How the FDA Can Better Serve Manufacturers


The Food and Drug Administration needs agency-wide modernization, the NAM told policymakers last week—especially in its approach to innovation and patient and consumer access.

The conversation: The NAM’s message to the Senate Committee on Health, Education, Labor and Pensions is in part a response to an earlier committee report, “Patients and Families First: Building the FDA of the Future.” The NAM provided manufacturers’ take on transforming the FDA, offering recommendations that would promote consistency, transparency and efficiency across its many centers.

The NAM shared the following recommendations with policymakers:  

  • Ensure all FDA centers comply with statutory deadlines to avoid delays that hinder product development and market entry.
  • Establish clear review criteria and performance metrics so manufacturers and stakeholders can track progress and understand decision-making.
  • Formalize engagement with regulated industry to improve regulatory clarity and incorporate real-world expertise.
  • Create predictable, adaptable pathways across all FDA centers to support innovation, particularly as technologies evolve rapidly.

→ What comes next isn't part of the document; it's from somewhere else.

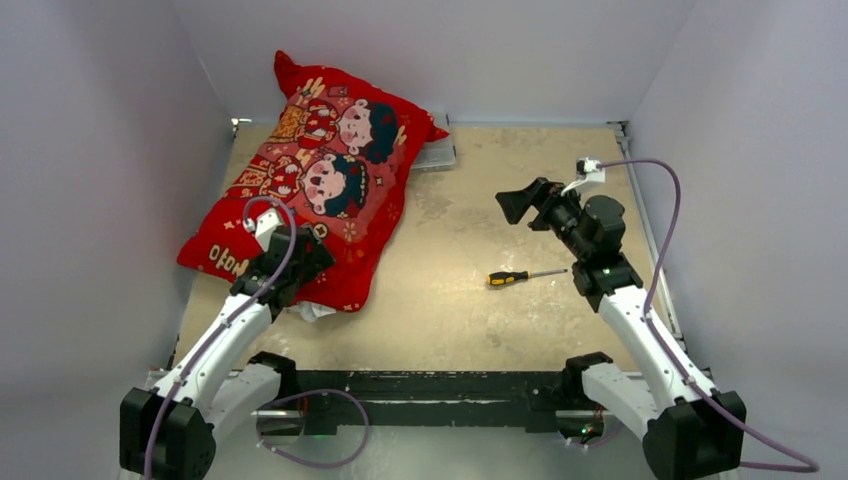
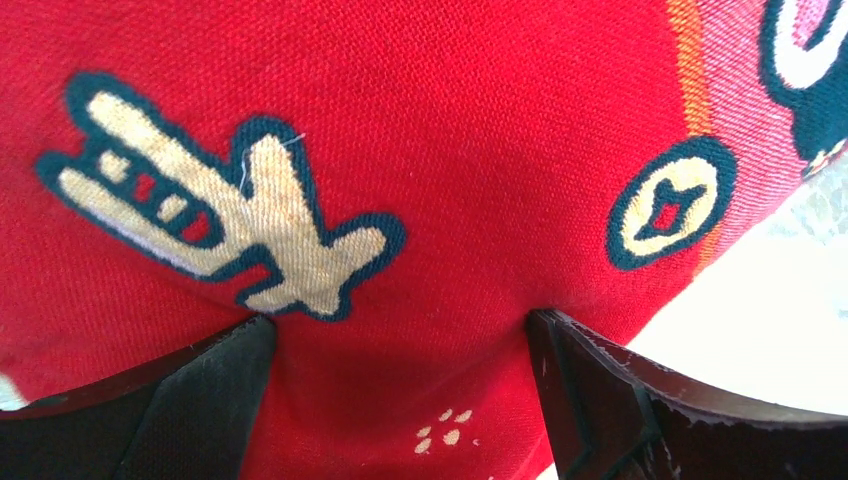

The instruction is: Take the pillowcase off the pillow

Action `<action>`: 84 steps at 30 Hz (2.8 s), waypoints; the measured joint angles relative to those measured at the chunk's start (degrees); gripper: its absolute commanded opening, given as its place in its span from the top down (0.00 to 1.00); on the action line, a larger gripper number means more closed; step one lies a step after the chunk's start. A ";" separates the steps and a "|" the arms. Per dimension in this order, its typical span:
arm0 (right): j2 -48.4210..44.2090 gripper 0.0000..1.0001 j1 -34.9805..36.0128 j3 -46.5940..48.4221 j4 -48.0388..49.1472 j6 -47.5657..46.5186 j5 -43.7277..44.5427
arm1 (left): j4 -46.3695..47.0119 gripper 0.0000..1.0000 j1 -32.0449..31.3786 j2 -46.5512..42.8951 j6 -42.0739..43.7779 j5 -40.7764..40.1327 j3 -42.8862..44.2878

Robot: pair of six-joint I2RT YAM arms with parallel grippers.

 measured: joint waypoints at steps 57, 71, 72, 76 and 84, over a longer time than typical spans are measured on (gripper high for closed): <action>20.81 0.11 7.08 -5.07 9.75 4.09 1.07 | 7.10 0.36 -30.99 2.71 3.21 6.03 3.65; 53.11 1.00 12.81 19.34 14.99 2.71 -2.21 | 10.82 0.36 -30.77 5.35 4.96 6.93 3.74; 54.69 1.00 12.87 22.29 14.32 2.27 -1.77 | 10.40 0.35 -30.77 5.25 5.29 6.86 4.00; 59.95 0.84 13.07 32.94 12.02 1.51 0.46 | 7.45 0.35 -30.99 5.99 7.10 7.61 5.14; 58.34 0.02 13.25 37.94 8.85 1.53 6.93 | 3.50 0.35 -35.26 9.97 9.14 8.35 6.97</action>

Supporting innovation: The NAM also recommended that the FDA adopt a framework for AI that supports innovation while maintaining appropriate oversight, increase accountability for user fee programs, reduce impediments to U.S.-based clinical trials and improve trial design, streamline approvals for new over-the-counter medication and ensure uniform national standards for food and ingredient regulations.

The last word: “A modernized FDA—one that is efficient, transparent and driven by Gold Standard Science—is essential to strengthening U.S. manufacturing competitiveness and ensuring Americans have access to safe, innovative and high-quality products,” said NAM Vice President of Domestic Policy Jake Kuhns and NAM Director of Health Care Policy Jess Wysocky.